I have a business (gym) with many tv's. My cable company is switching to all cable 1/1. It is not possible to put set-top boxes on the wall mounted tv's. Any thoughts on how to tackle this in the most cost effective manor?


----------



## ebackhus (Apr 21, 2005)

They're not simulcasting analog and digital? I'd say start looking for a new company to work with! Otherwise you may want to consider networking the video. If each TV displays the same thing just have a central box and find a technician who can convert this signal to be broadcast over ethernet lines to the TVs.


----------



## Minocqua (Dec 10, 2010)

No. My understanding is that they are switching to all digital. Also, the tv's are on potentially different channels with each tv needing it's own remote to change channels.


----------



## sobeit (Nov 11, 2007)

Minocqua said:


> No. My understanding is that they are switching to all digital. Also, the tv's are on potentially different channels with each tv needing it's own remote to change channels.


then you will need that box on all your tv or purchase tvs that does not require boxes.

most cable companies still gives the choice of digital or regular cable. if they still offer regular cable then you have to do nothing.


----------



## Raylo (Feb 12, 2006)

Not here in the DC area anymore. Comcast went all digital and phased out the analog channels. Then they went further and encrypted the preferred basic channels (not just the premium channels) so you need their basic free box (well, you get 2 of them free) to even get the standard def channels, even if you have a ATSC/digital QAM tuner. Of course to get HD you need special boxes and pay box fees and a "programming transfer fee" for each additional TV.
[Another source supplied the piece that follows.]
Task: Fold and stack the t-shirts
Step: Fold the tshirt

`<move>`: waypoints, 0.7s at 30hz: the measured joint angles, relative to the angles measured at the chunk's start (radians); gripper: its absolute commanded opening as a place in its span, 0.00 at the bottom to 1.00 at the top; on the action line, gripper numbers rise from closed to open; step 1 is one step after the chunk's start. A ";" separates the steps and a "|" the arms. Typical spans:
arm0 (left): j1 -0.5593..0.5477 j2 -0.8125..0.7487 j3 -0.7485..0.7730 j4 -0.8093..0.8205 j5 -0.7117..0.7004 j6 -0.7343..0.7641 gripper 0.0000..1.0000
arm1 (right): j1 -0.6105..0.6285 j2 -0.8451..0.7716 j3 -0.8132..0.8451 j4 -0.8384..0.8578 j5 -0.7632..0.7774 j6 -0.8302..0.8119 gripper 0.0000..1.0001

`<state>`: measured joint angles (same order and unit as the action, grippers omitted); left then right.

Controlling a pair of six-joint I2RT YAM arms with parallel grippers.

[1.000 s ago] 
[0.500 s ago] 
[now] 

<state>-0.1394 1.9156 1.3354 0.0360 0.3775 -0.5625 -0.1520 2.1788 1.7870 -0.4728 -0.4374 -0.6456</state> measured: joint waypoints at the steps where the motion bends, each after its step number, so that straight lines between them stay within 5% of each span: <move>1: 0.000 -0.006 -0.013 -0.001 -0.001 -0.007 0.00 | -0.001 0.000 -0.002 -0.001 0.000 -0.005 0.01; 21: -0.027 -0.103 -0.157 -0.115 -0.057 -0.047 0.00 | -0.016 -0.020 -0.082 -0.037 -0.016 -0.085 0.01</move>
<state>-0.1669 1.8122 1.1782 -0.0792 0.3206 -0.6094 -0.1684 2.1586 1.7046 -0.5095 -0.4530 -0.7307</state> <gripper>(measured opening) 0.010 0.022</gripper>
So no way to have a TV connected to Comcast w/o needing a box of some sort. Just ridiculous, IMHO. I'd look for other major providers to follow suit but you should ask your provider what their plans are.



sobeit said:


> most cable companies still gives the choice of digital or regular cable. if they still offer regular cable then you have to do nothing.


----------



## sobeit (Nov 11, 2007)

Raylo said:


> Not here in the DC area anymore. Comcast went all digital and phased out the analog channels. Then they went further and encrypted the preferred basic channels (not just the premium channels) so you need their basic free box (well, you get 2 of them free) to even get the standard def channels, even if you have a ATSC/digital QAM tuner. Of course to get HD you need special boxes and pay box fees and a "programming transfer fee" for each additional TV.
> 
> So no way to have a TV connected to Comcast w/o needing a box of some sort. Just ridiculous, IMHO. I'd look for other major providers to follow suit but you should ask your provider what their plans are.


that is why I did not say all cable companies  anyway as I said if required a box, there is no way around it with their current setup, especially since they want to still use their remote.


----------



## Wrench97 (May 10, 2008)

Rabbit ear antennas?


----------



## Raylo (Feb 12, 2006)

No, I put an antenna in my attic and connected it to the cable that feeds all my tvs. Antenna works pretty well here and all my TVs work with their own remotes with no stinkin' boxes. Plenty of HD broadcast on the major networks, PBS, and some others. One TV is connected to a PC via HDMI for Netflix and other streaming options. Might not be such a good solution in rural areas with few broadcast stations.


----------



## Minocqua (Dec 10, 2010)

Thanks, I guess I need to talk with the non-cable companies.


----------